At some point during the initial interview with a new or potential client, I am almost always asked, “How much is my personal injury case worth?” I’ve learned from experience that most clients have already formed an opinion before he/she has asked the question. They have usually been advised by their co-workers, friends, family and the claim agent as to the value of their case. When I’m asked the question, I know I’m expected to give a dollar amount. However, a railroad injury case is only worth what a jury would award or what you can make a claim agent believe a jury would award. Therefore, I’m hard pressed to give a dollar amount. There is no magical chart or table for anyone to calculate a monetary figure. The fact is, on certain cases lost wages would be a gift and on other cases ten times lost wages would never be enough.
So, “How much is my railroad work injury case worth?”
First unless you can prove under the FELA that the railroad did or did not do something that caused your injury, in whole or in part, the railroad owes you nothing … zip … zero … nada … the big goose egg. Just because you were on-the-job and getting paid when you suffered a serious injury does not mean that the railroad must compensate you for your injury. That is why it is so important you include on your personal injury report the defect or unsafe condition that caused your work injury.

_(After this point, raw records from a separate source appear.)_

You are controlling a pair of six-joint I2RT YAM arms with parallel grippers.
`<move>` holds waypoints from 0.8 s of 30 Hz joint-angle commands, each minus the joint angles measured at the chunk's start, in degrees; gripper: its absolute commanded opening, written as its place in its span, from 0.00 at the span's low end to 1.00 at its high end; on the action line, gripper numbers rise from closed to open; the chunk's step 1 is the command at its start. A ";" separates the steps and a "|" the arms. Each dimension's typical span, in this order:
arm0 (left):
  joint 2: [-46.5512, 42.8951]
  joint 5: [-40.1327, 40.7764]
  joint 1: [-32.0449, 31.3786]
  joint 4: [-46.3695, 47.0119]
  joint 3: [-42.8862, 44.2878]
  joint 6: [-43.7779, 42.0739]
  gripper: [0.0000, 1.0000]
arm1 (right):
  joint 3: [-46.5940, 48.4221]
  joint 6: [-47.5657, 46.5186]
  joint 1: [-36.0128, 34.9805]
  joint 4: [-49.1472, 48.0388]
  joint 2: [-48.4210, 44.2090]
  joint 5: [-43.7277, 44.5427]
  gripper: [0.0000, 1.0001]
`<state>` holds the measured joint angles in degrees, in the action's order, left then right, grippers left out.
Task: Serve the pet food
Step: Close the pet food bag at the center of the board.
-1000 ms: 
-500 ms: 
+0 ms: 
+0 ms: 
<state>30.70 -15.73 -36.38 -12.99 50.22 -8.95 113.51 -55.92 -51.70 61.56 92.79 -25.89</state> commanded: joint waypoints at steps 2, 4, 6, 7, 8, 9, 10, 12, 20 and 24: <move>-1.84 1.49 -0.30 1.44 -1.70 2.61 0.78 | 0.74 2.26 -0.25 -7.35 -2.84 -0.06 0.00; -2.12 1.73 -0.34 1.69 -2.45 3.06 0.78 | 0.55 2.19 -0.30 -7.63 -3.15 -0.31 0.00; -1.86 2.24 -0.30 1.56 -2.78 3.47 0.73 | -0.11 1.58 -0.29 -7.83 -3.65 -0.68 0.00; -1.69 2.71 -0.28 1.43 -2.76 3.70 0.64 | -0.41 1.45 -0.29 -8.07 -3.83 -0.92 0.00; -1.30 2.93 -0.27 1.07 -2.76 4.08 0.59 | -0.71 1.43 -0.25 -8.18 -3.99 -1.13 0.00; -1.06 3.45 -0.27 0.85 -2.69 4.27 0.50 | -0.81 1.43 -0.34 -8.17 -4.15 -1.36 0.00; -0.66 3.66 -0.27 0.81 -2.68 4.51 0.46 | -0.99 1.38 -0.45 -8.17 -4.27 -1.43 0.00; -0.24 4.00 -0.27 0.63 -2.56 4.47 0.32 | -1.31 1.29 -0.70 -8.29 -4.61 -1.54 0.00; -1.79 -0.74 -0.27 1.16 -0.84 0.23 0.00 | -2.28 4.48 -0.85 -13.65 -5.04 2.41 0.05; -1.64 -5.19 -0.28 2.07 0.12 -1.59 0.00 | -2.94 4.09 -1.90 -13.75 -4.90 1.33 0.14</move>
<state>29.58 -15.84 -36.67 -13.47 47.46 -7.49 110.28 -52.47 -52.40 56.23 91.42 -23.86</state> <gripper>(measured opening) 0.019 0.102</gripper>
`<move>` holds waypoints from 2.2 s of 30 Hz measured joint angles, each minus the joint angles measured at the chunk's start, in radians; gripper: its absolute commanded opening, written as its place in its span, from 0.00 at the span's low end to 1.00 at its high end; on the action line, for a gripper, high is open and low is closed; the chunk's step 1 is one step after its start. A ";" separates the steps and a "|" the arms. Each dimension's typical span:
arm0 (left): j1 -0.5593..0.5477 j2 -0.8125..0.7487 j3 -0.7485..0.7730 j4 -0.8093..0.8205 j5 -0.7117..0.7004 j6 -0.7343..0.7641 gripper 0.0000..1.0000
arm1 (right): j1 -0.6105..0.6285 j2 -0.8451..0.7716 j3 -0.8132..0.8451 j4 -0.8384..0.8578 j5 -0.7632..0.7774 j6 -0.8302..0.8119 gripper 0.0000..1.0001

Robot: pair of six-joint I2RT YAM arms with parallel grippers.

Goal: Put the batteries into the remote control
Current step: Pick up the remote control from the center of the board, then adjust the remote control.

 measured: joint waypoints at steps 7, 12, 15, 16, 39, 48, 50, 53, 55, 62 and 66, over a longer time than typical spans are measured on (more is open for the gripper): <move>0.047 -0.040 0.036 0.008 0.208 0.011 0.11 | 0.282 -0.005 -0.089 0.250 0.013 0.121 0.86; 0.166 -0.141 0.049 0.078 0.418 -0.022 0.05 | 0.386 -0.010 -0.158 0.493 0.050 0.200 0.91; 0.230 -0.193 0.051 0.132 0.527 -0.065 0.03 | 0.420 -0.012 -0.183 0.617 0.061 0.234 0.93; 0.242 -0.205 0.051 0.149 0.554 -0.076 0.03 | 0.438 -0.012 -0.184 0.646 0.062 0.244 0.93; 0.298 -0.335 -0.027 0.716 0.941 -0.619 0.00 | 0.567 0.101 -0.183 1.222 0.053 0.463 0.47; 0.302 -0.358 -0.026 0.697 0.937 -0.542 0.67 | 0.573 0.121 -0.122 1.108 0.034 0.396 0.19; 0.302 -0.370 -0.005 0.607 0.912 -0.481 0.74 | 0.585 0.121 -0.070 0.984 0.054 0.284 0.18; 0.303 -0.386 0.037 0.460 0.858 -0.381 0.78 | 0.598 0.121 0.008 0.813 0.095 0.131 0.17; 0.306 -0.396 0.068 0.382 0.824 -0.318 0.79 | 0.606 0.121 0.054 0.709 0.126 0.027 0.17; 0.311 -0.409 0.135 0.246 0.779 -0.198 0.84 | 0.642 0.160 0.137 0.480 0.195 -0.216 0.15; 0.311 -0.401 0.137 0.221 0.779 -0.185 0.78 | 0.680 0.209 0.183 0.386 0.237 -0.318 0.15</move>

The more fault placed on the railroad the more value you can place on your case.
Conversely, the more blame the railroad places on you, the less your case is worth.
Second, the type of injury you sustained and how clearly the doctor ties the work injury to circumstances surrounding your accident affects the value of your case. The more serious your injury, the greater the case value. The clearer the doctor relates your injury to the work accident, the harder it is for the railroad to diminish the value of your case. A railroad doctor may have a tendency, through reports and testimony, to cloud the issues with statements of pre-existing conditions, degenerative diseases, and the likelihood of a full recovery.
Therefore, understand the importance of treating with a doctor of your choice instead of the doctor whom the railroad wants you to see. Remember it’s your insurance that pays the medical bills, not the railroad, so you can choose your treating doctor. No matter how severe your work injury, no matter how much pain and suffering you went through, or what kind of permanent disability and disfigurement you’re left with, the value of your case will be affected by how your doctor fills out his medical reports and what he will testify to. As we’ve stressed in previous editions of Straight Track, make sure you have a doctor that has your interests at heart and not the future business he hopes the railroad will refer him.
Third, your past lost wages and future lost wages are a very important part of determining the value of your case. Under the FELA, your net lost wages are recoverable. If you are on light duty or wage continuation the entire time you are off work injured, there may be no lost wages. (When figuring lost wages, your earning history is much more important, or relevant, than other jobs that your seniority would have let you hold.) Avoid light duty like the plague and take wage continuation or advances only if you have to. Disability insurance and Railroad Retirement Sickness Benefits are the way to go.
Fourth, the most devastating factor that affects the value of your claim is video surveillance.
The railroads spend a tremendous amount of time and money following and videotaping their injured railroad employees. Railroads have found surveillance tapes to be a very effective tool in reducing the amount of money they have to pay to an injured railroad worker. No matter how seriously a person is hurt, there remains that underlying desire to be a productive part of the family and society. Don’t, however, let those emotions guide your physical activities; let your injury and your doctor guide them! Before you do any kind of yard-work, sports or recreational activity, clear it with your doctor and make sure it’s part of your therapy and rehabilitation. The railroad’s videotape will show you looking like superman, not like the beaten down underdog you feel like hours later when you’re paying the price for your earlier activities. The jury will only see what you did, not how you suffered for it later. The railroad will only show the videotapes of you lifting and bending on Monday and not the tapes of you on Tuesday and Wednesday lying in bed, popping down your pain pills. Because there are no tapes of that, the jury will never see that. You need to take surveillance seriously because the railroads and juries do!
So, How Much is Your Railroad Injury Case Worth
Your case is worth zero unless you can prove that the railroad did something that caused your injury. The value of your pain, suffering and disability is worth basically zero unless your treating doctor ties in your medical condition to the incident at work. If you can prove negligence by the railroad, your doctor can tie in your condition to the incident, and you have provable loss of earnings, your case has value.
My own general formula, taking the above issues into consideration, is: Value = [(past and future medical expenses) + (lost wages) + (pain and suffering) + (permanent disability) + (emotional distress)] – [(any contributory negligence on your part) + (any damaging video surveillance)].
Remember, your work injury case is worth what a jury would award or what you could make a railroad claim agent believe a jury would award.